__WHAT IS BEING ASKED__
From the line with "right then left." to the final line of the data below, please write out every line exactly, with no pictures.

__DATA EXTRACT__
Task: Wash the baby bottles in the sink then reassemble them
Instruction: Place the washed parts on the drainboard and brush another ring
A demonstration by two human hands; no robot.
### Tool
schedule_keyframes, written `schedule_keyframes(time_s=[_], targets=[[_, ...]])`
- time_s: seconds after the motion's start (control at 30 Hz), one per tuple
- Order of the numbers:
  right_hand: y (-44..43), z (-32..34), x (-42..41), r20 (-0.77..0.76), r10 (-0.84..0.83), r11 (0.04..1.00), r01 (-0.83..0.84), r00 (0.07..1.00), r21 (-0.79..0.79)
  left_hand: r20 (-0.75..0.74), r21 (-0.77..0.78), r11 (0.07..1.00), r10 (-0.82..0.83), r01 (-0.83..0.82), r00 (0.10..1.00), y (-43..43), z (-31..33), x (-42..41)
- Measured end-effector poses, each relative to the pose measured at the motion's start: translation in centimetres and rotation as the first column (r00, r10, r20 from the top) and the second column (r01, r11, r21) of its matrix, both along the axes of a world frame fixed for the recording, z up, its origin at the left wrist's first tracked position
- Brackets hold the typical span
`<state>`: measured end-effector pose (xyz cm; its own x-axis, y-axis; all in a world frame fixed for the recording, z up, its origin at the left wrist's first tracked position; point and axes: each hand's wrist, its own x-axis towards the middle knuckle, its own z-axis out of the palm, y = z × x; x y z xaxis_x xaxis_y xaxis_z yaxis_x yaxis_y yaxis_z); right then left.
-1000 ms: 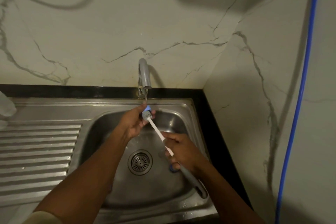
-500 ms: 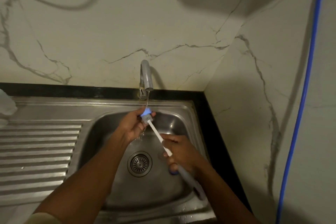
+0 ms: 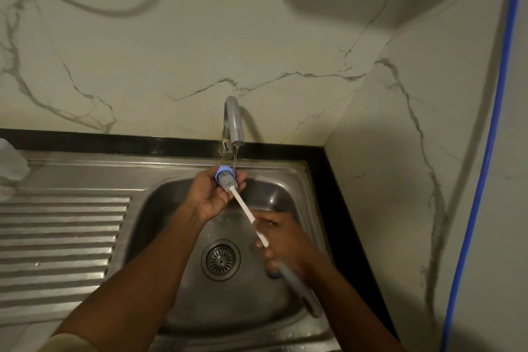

__REPLY TO THE EXERCISE__
`<state>`: measured end-effector pose (xyz cm; its own x-axis, y-axis; all in a world frame fixed for the recording, z up, its origin at the left wrist's first tracked position; point and axes: each hand's wrist, its own x-axis towards the middle knuckle, its own z-axis out of the palm, y = z × x; x y z xaxis_x xaxis_y xaxis_z yaxis_x yaxis_y yaxis_z); right then left.
-1000 ms: 
-500 ms: 
+0 ms: 

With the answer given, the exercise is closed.